Cuento #21: Los castigos

El reciente grupo de amigos universitarios miraba cómo una estupenda madre de unos veintisiete años lidiaba con su hijo de unos tres que no paraba de berrear en el patio de comidas del Mall, luego de haber botado estúpidamente su helado de cono al suelo. La mujer no dejaba de mirar a todos lados mientras intentaba callar al pequeño, avergonzada; parecía querer ser tragada por la tierra en ese mismo instante.
−Pendejos culiaos de hoy en día –dijo Manuel, desde su asiento−. Se creen con el poder de hacer lo que quieren.
−Es porque los malcrían de chicos –comentó Fernando, sin dejar de mirarle el trasero a la mamá en cuestión.
−Deberían retarlos, pegarles, como a nosotros –dijo Joaquín antes de darle una mordida a su Big Mac.
−¡Güeón, cuando era chico, mis papás me sacaron la conchetumare caleta de veces con el cable de la plancha! –dijo Manuel, dejando de lado su bandeja de comida−. ¡Esa güeá le falta a los pendejos de hoy en día!
−Mis papás eran mucho peor –dijo Fernando, mirando a sus demás amigos−. Cuando sabían que me había ido mal en alguna prueba y güeá, me metían a la ducha y me lavaban la boca con jabón. No sé qué relación le veían a mi boca, el jabón y las malas notas, pero puta que era desagradable esa güeá.
−Me imagino –murmuró Alfonso.
−Una vez mi papá se enojó conmigo estando curao’ –empezó a decir Sebastián, luego de tragar su comida−. Se enojó, brígido, brígido. No sé por qué lo hizo, pero me sacó la cresta con un palo en la espalda. De ahí que trato de no acercarme mucho cuando está así.
−¡Qué mal…!
−Eso sí que debe haber dolido…
−Sí, dolió mucho, de hecho –afirmó el chico, con cierta vehemencia−. Terminé en el Hospital por unos cuantos días.
−Mierda… −farfulló Manuel, sin saber muy bien qué decir−. Qué mal…
−Tienen suerte de que sólo les haya tocado eso –dijo de repente Félix, sorprendiendo ligeramente a los demás; como era un chico sumamente silencioso y enigmático, sus nuevos compañeros de universidad tenían la involuntaria habilidad de olvidarse de él cuando llevaban mucho rato conversando−. Mi papá, en vez de retarme y pegarme como a ustedes, me bajaba los pantalones y me metía su pene por las nalgas, gritando: “¡¿te gusta esto, perra vaquera, te gusta esto?!”. ¡Eso sí que era desagradable!
Ninguno de sus demás compañeros dijo nada; parecían estar completamente paralizados.
−Lo peor de todo, es que a veces mi mamá, en vez de ayudarme y quitarme de las manos de mi papá, también se emocionaba y me hacía cosas así…
−¿Cómo así? –quiso saber Manuel, intrigado.
−Me penetraba, como mi papá. Solía ponerse un pene falso, de esos que vienen con cinturón, hebilla y todo, para turnarse cuando él se cansaba.
−Vaya…, eso sí que es malo –murmuró Alfonso.
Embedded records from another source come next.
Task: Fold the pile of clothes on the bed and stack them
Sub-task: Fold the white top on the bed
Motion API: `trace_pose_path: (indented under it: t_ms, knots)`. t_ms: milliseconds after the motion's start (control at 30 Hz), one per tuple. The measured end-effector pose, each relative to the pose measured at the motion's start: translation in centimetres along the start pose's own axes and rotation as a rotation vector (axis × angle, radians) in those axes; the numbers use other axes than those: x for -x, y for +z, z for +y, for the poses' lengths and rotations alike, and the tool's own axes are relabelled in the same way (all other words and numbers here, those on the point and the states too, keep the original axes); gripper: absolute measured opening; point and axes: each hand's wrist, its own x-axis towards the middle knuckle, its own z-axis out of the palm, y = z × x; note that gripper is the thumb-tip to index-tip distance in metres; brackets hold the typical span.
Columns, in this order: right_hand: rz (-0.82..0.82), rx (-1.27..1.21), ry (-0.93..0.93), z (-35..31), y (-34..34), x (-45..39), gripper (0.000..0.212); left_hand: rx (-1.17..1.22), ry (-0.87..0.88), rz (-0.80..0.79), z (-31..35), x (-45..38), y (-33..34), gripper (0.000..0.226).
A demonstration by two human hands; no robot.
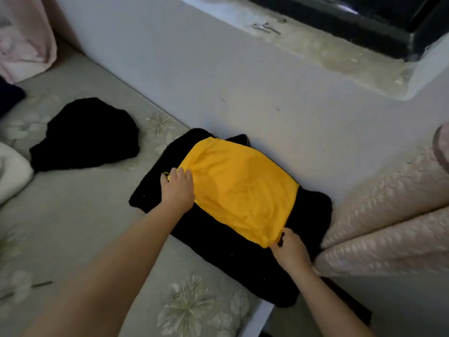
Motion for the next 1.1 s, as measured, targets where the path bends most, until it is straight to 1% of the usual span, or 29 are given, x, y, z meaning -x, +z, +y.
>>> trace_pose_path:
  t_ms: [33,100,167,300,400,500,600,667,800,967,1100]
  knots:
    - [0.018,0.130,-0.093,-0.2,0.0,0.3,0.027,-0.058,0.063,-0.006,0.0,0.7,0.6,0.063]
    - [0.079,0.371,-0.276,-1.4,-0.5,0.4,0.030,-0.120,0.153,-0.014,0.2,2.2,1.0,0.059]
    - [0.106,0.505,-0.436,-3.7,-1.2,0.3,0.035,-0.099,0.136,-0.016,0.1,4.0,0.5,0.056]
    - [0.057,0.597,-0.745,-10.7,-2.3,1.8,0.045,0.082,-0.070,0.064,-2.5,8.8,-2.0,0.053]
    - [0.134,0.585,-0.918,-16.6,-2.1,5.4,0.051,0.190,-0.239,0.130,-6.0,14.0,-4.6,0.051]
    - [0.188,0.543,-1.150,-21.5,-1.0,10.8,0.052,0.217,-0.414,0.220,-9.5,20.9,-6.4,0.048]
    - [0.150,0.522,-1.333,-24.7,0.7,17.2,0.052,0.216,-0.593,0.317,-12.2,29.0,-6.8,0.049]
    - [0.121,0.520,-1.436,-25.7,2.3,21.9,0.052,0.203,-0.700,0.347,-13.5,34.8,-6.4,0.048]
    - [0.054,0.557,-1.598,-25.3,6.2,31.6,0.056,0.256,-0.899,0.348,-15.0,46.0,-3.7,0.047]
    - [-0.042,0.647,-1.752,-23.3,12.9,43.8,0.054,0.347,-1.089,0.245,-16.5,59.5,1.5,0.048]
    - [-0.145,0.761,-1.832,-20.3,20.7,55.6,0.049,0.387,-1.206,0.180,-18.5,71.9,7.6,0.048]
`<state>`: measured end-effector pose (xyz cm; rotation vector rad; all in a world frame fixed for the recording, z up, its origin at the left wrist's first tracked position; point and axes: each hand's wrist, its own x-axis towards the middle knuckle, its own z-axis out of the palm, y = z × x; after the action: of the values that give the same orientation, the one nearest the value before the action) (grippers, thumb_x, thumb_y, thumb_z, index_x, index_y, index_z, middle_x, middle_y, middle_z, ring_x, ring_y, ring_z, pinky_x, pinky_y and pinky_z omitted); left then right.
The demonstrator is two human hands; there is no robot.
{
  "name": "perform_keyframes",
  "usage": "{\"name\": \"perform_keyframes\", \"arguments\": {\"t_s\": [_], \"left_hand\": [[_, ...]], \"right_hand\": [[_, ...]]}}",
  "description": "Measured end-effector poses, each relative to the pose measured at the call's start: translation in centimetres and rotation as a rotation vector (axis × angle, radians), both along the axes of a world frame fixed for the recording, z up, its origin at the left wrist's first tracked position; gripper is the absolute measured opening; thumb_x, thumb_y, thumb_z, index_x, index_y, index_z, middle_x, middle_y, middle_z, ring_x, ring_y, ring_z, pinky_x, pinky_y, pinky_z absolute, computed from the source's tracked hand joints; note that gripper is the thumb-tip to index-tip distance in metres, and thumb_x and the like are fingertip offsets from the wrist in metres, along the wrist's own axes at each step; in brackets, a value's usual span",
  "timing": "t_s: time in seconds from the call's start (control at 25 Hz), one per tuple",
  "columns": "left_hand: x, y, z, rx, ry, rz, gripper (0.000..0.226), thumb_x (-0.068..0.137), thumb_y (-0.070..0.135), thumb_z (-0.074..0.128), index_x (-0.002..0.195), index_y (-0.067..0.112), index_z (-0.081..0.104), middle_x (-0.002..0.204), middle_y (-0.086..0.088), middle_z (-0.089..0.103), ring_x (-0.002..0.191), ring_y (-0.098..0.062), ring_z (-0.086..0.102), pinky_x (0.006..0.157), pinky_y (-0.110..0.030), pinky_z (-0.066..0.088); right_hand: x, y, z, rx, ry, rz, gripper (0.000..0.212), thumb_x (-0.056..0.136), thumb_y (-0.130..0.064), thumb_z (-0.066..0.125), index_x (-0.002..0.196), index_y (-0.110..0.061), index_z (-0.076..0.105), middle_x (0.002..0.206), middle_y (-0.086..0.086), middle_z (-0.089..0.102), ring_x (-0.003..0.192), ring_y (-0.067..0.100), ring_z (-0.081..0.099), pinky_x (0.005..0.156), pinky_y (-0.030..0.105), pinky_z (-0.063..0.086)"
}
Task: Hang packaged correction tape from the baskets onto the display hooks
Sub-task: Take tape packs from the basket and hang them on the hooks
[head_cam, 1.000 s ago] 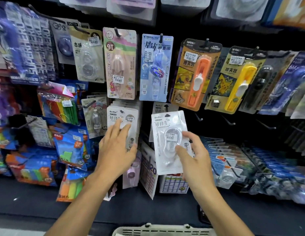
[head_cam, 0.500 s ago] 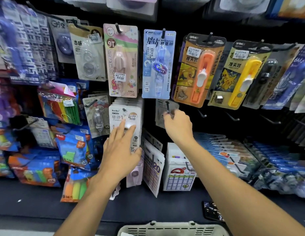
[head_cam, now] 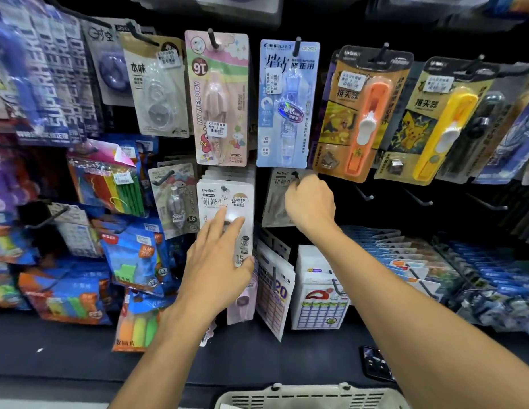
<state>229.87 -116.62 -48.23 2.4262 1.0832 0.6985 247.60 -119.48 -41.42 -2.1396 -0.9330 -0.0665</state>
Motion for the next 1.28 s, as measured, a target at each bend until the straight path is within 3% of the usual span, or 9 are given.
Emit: {"name": "perform_keyframes", "arguments": {"t_s": [0.24,0.4,0.48,0.6,0.8,0.92,1.0,1.16,1.28], "left_hand": [[-0.5,-0.7,0.1,0.037,0.034,0.012,0.074,0.094,0.034,0.062,0.158,0.030,0.025,0.170,0.008,-0.001,0.156,-0.018,0.004,0.124,-0.048,0.018],[-0.4,-2.8,-1.7,0.103,-0.031,0.092,0.047,0.089,0.028,0.065,0.134,0.022,0.054,0.138,-0.005,0.051,0.126,-0.030,0.047,0.102,-0.046,0.043],[0.4,-4.4,-4.0,-0.116,0.123,-0.075,0.031,0.088,0.031,0.066,0.118,0.026,0.061,0.110,0.001,0.065,0.106,-0.027,0.061,0.085,-0.037,0.048],[1.1,-7.7,-11.2,-0.353,0.496,-0.257,0.022,0.088,0.036,0.066,0.109,0.030,0.064,0.108,0.001,0.070,0.104,-0.026,0.064,0.086,-0.032,0.047],[-4.1,-12.0,-23.1,-0.573,0.793,-0.123,0.026,0.089,0.024,0.065,0.115,0.022,0.066,0.123,-0.002,0.067,0.109,-0.024,0.063,0.090,-0.033,0.051],[-4.9,-12.1,-25.3,-0.522,0.746,-0.107,0.045,0.085,0.016,0.067,0.129,0.022,0.059,0.129,-0.003,0.063,0.113,-0.024,0.061,0.094,-0.037,0.053],[-4.5,-11.6,-25.9,-0.495,0.676,-0.077,0.061,0.081,0.015,0.073,0.138,0.022,0.052,0.132,-0.004,0.058,0.117,-0.025,0.059,0.095,-0.041,0.054],[-4.7,-11.3,-27.2,-0.656,0.682,0.021,0.053,0.088,0.014,0.071,0.137,0.021,0.051,0.126,-0.007,0.061,0.108,-0.026,0.063,0.080,-0.032,0.052],[-4.6,-10.8,-27.4,-0.942,0.374,0.230,0.020,0.095,0.010,0.061,0.114,0.013,0.066,0.108,-0.008,0.068,0.100,-0.029,0.067,0.084,-0.040,0.059]], "right_hand": [[0.5,-0.6,-0.6,-0.130,-0.046,0.052,0.027,0.100,-0.034,0.047,0.095,-0.011,0.060,0.106,0.013,0.068,0.096,0.034,0.063,0.071,0.032,0.040],[-0.8,-8.6,-9.9,-0.067,0.188,0.217,0.012,0.093,-0.034,0.057,0.085,-0.028,0.063,0.076,-0.007,0.068,0.070,0.013,0.060,0.065,0.032,0.045],[-2.6,-14.8,-18.3,-0.225,0.370,0.237,0.014,0.093,-0.024,0.060,0.080,-0.027,0.066,0.069,-0.004,0.070,0.066,0.012,0.063,0.065,0.031,0.048],[-6.3,-22.8,-30.1,-0.715,0.429,0.318,0.019,0.092,-0.022,0.062,0.109,-0.016,0.069,0.102,0.003,0.073,0.094,0.020,0.067,0.080,0.029,0.051],[-11.2,-26.5,-38.2,-0.761,0.877,0.357,0.061,0.081,-0.041,0.079,0.132,-0.017,0.056,0.110,-0.011,0.059,0.097,0.006,0.059,0.077,0.017,0.046],[-12.8,-26.7,-40.4,-0.827,0.394,0.513,0.070,0.076,-0.044,0.076,0.139,-0.026,0.051,0.127,-0.001,0.048,0.118,0.020,0.045,0.099,0.035,0.041],[-12.2,-26.5,-40.4,-0.845,0.158,0.636,0.059,0.075,-0.044,0.075,0.129,-0.028,0.058,0.123,0.003,0.047,0.116,0.023,0.039,0.098,0.038,0.034],[-7.9,-27.1,-39.5,-0.569,0.844,0.574,0.025,0.082,-0.017,0.081,0.084,-0.002,0.061,0.109,0.017,0.071,0.098,0.027,0.069,0.075,0.035,0.052],[-5.5,-28.1,-38.3,-0.190,1.300,0.224,0.033,0.088,-0.009,0.074,0.063,-0.018,0.054,0.095,0.018,0.075,0.084,0.025,0.072,0.060,0.031,0.054]]}}
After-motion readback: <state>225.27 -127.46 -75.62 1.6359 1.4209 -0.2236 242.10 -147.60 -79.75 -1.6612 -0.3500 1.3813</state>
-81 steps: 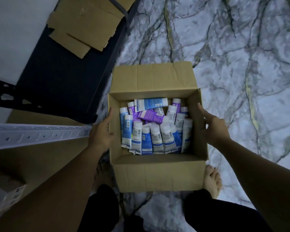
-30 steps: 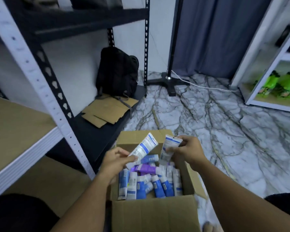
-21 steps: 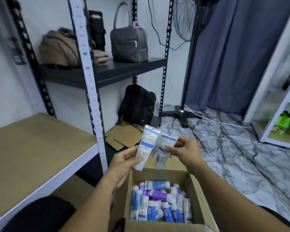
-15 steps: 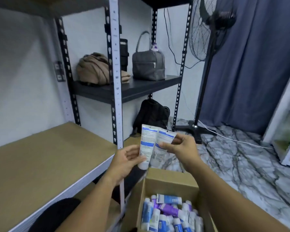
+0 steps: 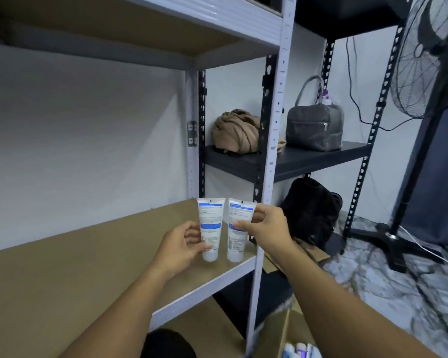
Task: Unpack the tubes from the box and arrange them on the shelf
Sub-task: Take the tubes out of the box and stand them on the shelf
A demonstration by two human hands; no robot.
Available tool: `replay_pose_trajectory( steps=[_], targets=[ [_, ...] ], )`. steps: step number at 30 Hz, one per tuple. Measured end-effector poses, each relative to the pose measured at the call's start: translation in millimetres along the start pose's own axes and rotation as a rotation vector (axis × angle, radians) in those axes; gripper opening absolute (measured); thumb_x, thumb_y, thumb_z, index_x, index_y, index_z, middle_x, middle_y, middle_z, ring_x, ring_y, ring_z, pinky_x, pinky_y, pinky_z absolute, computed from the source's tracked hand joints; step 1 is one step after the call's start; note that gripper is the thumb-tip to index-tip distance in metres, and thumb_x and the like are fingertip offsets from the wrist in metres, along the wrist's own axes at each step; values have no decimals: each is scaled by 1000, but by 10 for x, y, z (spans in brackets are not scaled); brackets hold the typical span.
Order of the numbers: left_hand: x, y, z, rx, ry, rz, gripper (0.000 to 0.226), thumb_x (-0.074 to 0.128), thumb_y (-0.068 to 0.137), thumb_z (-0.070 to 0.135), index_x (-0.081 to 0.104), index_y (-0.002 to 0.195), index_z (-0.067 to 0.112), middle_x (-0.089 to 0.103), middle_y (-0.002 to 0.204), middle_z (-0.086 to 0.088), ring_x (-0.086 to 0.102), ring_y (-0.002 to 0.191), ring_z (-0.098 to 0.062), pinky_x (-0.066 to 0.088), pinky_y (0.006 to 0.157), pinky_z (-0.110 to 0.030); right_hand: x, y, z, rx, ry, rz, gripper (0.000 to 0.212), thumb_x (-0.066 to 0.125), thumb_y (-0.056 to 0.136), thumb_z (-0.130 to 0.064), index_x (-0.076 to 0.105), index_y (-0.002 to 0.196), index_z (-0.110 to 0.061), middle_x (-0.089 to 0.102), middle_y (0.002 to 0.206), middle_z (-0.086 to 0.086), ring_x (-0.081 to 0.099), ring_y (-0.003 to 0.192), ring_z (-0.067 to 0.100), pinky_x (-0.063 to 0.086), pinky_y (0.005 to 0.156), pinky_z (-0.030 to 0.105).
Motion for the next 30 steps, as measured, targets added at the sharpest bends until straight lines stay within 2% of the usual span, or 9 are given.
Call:
replay_pose_trajectory(
  steps=[7,13,16,19,23,27,28,30],
  targets=[
    [-364,87,-427,12,27,134,39,82,74,3,65,103,23,75,99,6,71,94,-8,56,88,-24,484,340,194,5,-40,-54,32,86,71,-12,72,99,-21,77,91,-7,73,82,7,61,80,39],
    [-360,159,-645,24,-15,176,36,79,79,5,64,107,22,74,103,8,71,95,-6,56,90,-26,625,464,315,-28,22,-90,35,84,74,-10,70,104,-22,76,96,-8,72,88,7,59,83,38],
    [-322,171,-697,33,-16,197,39,80,79,12,64,111,26,73,106,12,69,98,-4,54,87,-21,624,437,427,-45,40,-83,48,86,70,-9,65,111,-23,76,99,-8,71,92,5,57,85,31],
    [-300,170,-747,17,9,192,47,85,73,11,64,112,29,73,104,15,69,96,-2,55,79,-16,674,324,657,-12,-120,-81,68,93,59,-15,58,115,-31,72,99,-13,68,91,0,54,80,21],
    [-290,248,-805,-16,24,210,52,88,67,7,66,111,24,74,102,12,70,90,0,55,75,-15,752,292,849,-8,-240,-6,59,95,57,-23,63,106,-28,72,88,-16,68,79,-3,56,72,16],
    [-331,428,-870,-18,32,256,51,86,68,2,67,112,20,74,100,12,70,87,2,54,74,-12,923,513,933,-24,-218,-19,51,90,67,-18,65,111,-24,72,92,-13,68,84,-1,58,81,22],
    [-346,480,-880,-15,37,268,51,85,68,2,68,113,19,74,101,11,70,86,2,55,76,-13,973,568,933,-35,-213,-31,50,87,70,-16,65,114,-24,72,93,-15,68,85,-2,58,83,21],
    [-389,627,-938,-13,41,289,51,84,69,1,67,114,19,74,102,10,70,86,3,56,79,-15,1104,717,947,-55,-210,-51,49,83,75,-11,63,117,-28,68,90,-22,65,84,-11,53,78,9]
  ],
)
Point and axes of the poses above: each hand's wrist, its own y-axis towards the middle knuckle, its own x-axis out of the palm, z = x × y, the point moved 5 cm from there along y, towards the middle knuckle
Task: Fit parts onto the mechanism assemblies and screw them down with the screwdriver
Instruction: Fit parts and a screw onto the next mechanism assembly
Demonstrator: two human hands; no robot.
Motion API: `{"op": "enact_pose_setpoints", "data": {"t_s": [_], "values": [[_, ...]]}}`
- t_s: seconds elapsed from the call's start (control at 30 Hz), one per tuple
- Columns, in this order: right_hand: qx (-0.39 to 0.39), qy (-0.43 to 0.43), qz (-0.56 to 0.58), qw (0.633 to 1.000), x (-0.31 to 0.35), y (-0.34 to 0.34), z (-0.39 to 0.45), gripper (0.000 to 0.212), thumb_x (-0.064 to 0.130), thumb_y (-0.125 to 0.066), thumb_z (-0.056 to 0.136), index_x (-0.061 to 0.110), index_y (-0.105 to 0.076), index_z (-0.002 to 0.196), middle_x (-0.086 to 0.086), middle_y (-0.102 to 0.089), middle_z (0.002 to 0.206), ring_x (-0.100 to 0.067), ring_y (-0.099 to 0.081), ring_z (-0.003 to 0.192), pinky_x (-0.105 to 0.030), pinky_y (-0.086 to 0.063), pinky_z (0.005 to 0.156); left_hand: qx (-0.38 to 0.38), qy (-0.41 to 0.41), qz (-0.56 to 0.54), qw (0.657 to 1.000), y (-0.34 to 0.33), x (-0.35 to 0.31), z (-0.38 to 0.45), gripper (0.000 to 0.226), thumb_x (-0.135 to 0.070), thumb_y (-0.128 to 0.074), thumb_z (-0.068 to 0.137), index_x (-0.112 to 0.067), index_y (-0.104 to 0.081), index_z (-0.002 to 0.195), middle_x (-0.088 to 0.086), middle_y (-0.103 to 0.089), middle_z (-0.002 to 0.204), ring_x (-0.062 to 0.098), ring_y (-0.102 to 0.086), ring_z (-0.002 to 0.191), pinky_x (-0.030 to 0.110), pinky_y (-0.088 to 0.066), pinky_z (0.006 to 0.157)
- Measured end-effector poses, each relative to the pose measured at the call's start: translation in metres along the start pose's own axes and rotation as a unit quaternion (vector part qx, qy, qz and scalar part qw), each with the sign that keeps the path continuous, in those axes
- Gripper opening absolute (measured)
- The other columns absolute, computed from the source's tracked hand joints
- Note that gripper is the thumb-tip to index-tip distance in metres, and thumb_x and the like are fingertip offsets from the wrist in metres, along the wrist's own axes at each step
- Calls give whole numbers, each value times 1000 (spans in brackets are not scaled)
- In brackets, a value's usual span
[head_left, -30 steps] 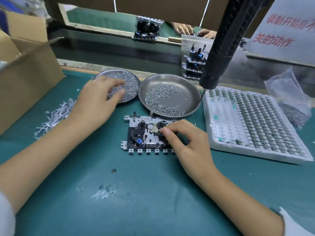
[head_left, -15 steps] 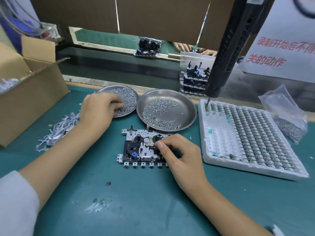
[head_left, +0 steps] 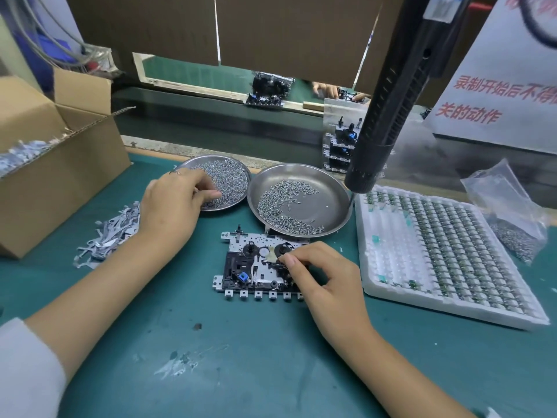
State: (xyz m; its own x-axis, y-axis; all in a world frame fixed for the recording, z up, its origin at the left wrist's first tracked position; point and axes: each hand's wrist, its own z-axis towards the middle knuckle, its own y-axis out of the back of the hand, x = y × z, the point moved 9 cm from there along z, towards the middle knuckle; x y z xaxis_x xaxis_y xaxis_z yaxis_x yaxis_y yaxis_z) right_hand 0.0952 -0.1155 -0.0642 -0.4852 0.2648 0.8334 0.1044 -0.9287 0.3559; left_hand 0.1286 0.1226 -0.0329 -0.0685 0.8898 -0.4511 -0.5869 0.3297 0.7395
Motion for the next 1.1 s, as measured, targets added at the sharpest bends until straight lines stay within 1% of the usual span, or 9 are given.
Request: {"op": "enact_pose_setpoints", "data": {"t_s": [0.13,0.2,0.27,0.37,0.43,0.5,0.67,0.77,1.1], "values": [[-6,70,-50,996,19,1,1,10,12,-62,88,10,-72,89,4,-65,84,-6,-59,79,-15,-45,72,15,31,-65,997,-2,2,-2,7,-23,-69,86,-18,-66,81,-7,-60,76,18,-50,70,30,-36,66],[-6,101,-114,988,28,1,12,20,6,-58,89,7,-68,107,0,-66,93,-5,-58,86,-10,-42,80,17,51,-152,987,-1,1,-3,5,-16,-71,84,-17,-67,81,-11,-61,71,1,-55,65,13,-40,64],[20,79,-178,981,27,0,32,30,2,-55,91,7,-62,120,-6,-67,103,-10,-59,95,-11,-39,86,19,74,-242,967,1,-2,-5,6,-9,-72,82,-14,-70,85,-14,-62,72,-11,-55,62,1,-38,62],[100,3,-288,952,8,-13,62,41,-2,-51,92,9,-53,132,-12,-63,117,-24,-60,104,-30,-45,92,31,80,-371,925,1,-18,-12,21,-1,-69,82,-21,-69,86,-18,-67,77,-13,-60,67,3,-44,68],[155,-52,-325,931,-8,-23,75,37,-3,-50,92,5,-55,127,-15,-61,118,-26,-60,105,-40,-48,90,47,93,-429,897,-3,-25,-21,26,-1,-68,82,-27,-69,85,-19,-70,73,-9,-63,71,6,-46,70],[191,-96,-344,914,-20,-29,83,26,0,-54,92,2,-63,116,-13,-64,114,-23,-62,102,-33,-48,89,63,104,-447,886,-7,-29,-29,22,-7,-68,84,-29,-69,84,-16,-72,75,-3,-66,71,8,-48,69],[108,-94,-276,950,-23,-13,87,23,-5,-67,83,4,-73,104,-9,-72,95,-14,-63,83,-11,-44,74,78,98,-431,894,-11,-37,-41,9,-20,-68,83,-28,-70,80,-9,-71,74,-1,-64,66,9,-49,68],[67,-93,-216,970,-25,-1,83,19,-1,-72,79,8,-75,96,1,-69,79,6,-57,66,3,-39,68,89,118,-469,871,-15,-42,-46,12,-12,-72,79,-24,-72,82,-9,-73,76,0,-66,69,9,-48,66],[-26,-91,-45,995,-15,23,71,24,2,-74,78,26,-73,82,18,-70,77,3,-65,74,-11,-49,72,90,90,-512,850,-16,-61,-58,23,-7,-79,64,-16,-71,84,-5,-74,80,7,-70,75,11,-50,70]]}}
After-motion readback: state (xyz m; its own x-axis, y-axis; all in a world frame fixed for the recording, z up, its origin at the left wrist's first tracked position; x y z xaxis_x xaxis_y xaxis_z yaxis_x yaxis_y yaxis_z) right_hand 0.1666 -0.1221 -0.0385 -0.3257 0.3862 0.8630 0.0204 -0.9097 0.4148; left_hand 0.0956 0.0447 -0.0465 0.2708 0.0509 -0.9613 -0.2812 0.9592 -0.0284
−Disculpa, no sabía que te había pasado algo así –dijo Fernando, totalmente incómodo.
−No se preocupen, no se preocupen –Félix meneó la mano en una señal de verdadera indiferencia, casi sonriendo−. Sólo les cuento esto para que se den cuenta que hay personas que sufren cosas mucho peores que las que le suceden a uno. Si recuerdan eso, se liberarán de un gran peso del pasado, se los garantizo.
Sus demás compañeros de universidad quedaron notoriamente más relajados luego de su comentario.
−Qué bueno que puedas decir eso ahora –dijo Fernando, aliviado−. En serio.
−Sí, es verdad –apoyó Manuel, serio−. Pero, ¿y tus papás? ¿Le has contado esto a alguien, a algún adulto, o a los Pacos? ¿Los denunciaste? ¡Deberían estar presos por haberte hecho algo así!
−¿Y si te digo que un día los maté, los cociné y luego me los comí? –Todos habían esbozado una ligera y divertida sonrisa; sin embargo, luego de ver que Félix parecía estar hablando en serio, los chicos fueron sintiendo cómo éstas se iban borrando poco a poco de su rostro−. Es por eso que ya no me fastidian. Están muertos, procesados, convertido en materia fecal.
Manuel creyó que de verdad podía tratarse de una broma por parte de su compañero nuevo. Podía ser que, después de todo, fuera un tipo bromista de vez en cuando.
−Debes recordar que siempre habrá alguien que está peor que tú, ¿no?